22 Maar Josias liet hem niet met rust; hij was zo overmoedig, met hem te strijden, en niet te luisteren naar de woorden van Neko, die hem door God waren ingegeven. Toen echter koning Josias in de vallei van Megiddo slag ging leveren,
Nevertheless Josiah would not turn his face from him, but disguised himself, that he might fight with him, and hearkened not unto the words of Necho from the mouth of God, and came to fight in the valley of Megiddo.
23 werd hij door de boogschutters getroffen. En de koning zeide tot zijn dienaren: Brengt me weg; want ik ben zwaar gewond.
And the archers shot at king Josiah; and the king said to his servants, Have me away; for I am sore wounded.
24 Zijn dienaren droegen hem weg uit de wagen, legden hem in zijn andere wagen, en vervoerden hem naar Jerusalem. Hier stierf hij, en werd in de graven van zijn vaderen bijgezet. Heel Juda en Jerusalem treurde om Josias.
His servants therefore took him out of that chariot, and put him in the second chariot that he had; and they brought him to Jerusalem, and he died, and was buried in one of the sepulchres of his fathers. And all Judah and Jerusalem mourned for Josiah.
25 Jeremias dichtte een klaagzang op Josias, en alle zangers en zangeressen herdachten hem in hun klaagliederen, zoals ze op de huidige dag nog doen; want ze werden in Israël ingevoerd, en zijn verzameld in de Klaagliederen.
And Jeremiah lamented for Josiah: and all the singing men and the singing women spake of Josiah in their lamentations to this day, and made them an ordinance in Israel: and, behold, they are written in the lamentations.

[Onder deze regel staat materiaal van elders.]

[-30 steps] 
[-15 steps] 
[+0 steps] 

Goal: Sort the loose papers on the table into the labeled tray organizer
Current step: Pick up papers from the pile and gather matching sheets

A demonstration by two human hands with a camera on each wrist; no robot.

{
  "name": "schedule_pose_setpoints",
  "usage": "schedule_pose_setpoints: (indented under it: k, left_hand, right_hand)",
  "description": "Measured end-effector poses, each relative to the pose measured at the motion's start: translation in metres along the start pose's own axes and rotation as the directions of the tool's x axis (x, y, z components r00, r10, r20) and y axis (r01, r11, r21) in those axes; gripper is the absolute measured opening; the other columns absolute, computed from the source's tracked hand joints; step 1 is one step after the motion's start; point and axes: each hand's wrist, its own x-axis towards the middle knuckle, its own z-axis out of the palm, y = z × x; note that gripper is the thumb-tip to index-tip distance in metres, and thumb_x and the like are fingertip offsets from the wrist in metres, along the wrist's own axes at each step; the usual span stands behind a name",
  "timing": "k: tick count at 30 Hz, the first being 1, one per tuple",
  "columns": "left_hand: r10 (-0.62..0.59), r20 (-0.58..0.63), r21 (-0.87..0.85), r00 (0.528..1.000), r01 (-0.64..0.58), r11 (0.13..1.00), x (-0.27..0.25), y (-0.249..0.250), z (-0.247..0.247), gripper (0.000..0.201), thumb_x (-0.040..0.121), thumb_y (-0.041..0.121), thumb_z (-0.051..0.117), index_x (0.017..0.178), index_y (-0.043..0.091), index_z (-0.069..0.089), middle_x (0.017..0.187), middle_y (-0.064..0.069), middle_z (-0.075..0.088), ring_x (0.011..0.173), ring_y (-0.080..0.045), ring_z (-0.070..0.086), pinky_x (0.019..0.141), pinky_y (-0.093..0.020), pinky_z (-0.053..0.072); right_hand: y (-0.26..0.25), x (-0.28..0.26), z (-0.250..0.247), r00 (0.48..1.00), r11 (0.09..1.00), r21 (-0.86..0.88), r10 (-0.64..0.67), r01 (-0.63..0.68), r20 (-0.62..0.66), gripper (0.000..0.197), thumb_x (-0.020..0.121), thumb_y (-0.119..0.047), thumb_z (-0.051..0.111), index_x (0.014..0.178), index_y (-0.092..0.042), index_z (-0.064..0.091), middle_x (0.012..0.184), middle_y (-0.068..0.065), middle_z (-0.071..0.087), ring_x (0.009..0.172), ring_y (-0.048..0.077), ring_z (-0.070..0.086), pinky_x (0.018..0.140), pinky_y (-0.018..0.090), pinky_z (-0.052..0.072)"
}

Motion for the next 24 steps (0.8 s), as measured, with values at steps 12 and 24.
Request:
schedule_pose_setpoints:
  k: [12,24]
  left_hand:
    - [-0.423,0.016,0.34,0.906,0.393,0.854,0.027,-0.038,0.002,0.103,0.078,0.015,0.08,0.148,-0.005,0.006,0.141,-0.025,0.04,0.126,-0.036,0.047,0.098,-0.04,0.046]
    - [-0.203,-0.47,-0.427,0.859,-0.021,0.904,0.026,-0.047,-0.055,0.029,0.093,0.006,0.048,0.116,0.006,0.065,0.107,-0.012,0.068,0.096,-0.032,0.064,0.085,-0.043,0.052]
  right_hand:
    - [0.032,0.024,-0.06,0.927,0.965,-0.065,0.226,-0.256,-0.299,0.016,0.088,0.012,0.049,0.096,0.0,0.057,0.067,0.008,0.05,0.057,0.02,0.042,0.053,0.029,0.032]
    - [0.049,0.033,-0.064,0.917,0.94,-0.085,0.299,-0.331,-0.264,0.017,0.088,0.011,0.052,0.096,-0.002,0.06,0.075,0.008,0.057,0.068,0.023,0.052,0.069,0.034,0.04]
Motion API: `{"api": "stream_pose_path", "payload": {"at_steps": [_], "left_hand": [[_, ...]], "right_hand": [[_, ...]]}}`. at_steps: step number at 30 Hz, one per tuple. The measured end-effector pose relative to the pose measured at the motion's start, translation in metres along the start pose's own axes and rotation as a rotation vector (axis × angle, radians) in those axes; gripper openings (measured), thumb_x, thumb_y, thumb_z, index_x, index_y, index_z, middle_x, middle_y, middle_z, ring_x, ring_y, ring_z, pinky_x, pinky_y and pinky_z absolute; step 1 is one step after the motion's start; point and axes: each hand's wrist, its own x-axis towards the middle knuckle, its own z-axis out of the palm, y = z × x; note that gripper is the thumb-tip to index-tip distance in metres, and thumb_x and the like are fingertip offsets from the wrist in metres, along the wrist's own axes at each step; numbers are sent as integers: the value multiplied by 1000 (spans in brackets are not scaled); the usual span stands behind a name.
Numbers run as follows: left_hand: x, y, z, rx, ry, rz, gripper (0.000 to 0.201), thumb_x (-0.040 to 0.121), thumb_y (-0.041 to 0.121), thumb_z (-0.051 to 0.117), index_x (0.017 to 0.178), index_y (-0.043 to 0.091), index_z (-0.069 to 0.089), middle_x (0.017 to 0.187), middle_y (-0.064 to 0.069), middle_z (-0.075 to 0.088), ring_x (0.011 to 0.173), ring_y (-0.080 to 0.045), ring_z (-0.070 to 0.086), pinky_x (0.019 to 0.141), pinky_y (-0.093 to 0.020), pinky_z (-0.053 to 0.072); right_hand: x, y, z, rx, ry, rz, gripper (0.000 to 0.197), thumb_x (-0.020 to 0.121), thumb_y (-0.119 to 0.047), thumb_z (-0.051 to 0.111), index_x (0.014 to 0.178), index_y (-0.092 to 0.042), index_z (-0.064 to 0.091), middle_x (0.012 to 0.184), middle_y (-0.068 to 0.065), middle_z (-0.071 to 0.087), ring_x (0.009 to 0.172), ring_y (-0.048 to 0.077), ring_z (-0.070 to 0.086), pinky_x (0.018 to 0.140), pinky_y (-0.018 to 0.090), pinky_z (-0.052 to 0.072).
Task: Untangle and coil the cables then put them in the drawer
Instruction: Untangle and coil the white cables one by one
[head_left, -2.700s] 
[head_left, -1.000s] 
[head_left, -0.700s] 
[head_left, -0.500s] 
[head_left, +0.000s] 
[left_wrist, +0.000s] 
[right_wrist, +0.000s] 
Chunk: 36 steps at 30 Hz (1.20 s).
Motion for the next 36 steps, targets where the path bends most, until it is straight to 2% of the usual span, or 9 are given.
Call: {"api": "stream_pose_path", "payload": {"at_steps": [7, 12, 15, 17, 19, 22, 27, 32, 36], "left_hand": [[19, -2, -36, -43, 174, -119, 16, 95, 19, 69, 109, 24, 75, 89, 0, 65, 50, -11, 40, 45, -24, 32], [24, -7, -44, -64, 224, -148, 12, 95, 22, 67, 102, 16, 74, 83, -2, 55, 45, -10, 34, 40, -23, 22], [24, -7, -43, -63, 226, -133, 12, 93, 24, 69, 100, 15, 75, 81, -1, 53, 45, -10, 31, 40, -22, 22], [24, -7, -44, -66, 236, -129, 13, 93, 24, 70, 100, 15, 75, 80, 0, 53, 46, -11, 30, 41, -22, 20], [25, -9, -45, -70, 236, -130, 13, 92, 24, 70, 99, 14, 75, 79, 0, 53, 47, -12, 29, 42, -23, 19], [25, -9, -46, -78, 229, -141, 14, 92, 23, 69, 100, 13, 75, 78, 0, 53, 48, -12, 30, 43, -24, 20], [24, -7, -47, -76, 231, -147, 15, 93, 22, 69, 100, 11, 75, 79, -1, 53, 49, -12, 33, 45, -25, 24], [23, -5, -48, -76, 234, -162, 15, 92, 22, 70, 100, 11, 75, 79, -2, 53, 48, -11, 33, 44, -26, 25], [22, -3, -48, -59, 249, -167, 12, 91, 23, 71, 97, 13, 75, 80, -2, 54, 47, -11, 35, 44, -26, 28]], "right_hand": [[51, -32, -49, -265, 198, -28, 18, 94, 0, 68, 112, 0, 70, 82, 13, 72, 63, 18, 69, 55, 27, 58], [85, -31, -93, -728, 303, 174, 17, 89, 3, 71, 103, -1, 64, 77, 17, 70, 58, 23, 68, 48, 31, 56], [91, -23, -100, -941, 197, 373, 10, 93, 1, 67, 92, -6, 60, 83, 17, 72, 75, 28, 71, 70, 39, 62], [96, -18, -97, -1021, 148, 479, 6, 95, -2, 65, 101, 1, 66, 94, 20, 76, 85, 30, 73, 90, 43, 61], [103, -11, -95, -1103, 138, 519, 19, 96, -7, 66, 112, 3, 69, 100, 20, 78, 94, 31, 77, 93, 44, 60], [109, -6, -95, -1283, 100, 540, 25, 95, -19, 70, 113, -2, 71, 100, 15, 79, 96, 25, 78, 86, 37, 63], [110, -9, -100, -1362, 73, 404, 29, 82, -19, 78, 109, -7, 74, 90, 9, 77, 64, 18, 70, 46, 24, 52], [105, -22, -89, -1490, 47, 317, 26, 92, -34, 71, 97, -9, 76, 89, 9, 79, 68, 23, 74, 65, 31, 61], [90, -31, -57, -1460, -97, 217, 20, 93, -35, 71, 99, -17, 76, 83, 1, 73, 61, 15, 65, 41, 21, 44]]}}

26 De verdere geschiedenis van Josias, met zijn vrome daden overeenkomstig de voorschriften van Jahweh’s wet,
Now the rest of the acts of Josiah, and his goodness, according to that which was written in the law of Yhwh,
27 en zijn andere daden, de vroegere zowel als de latere, staat opgetekend in het boek der koningen van Israël en Juda.
And his deeds, first and last, behold, they are written in the book of the kings of Israel and Judah.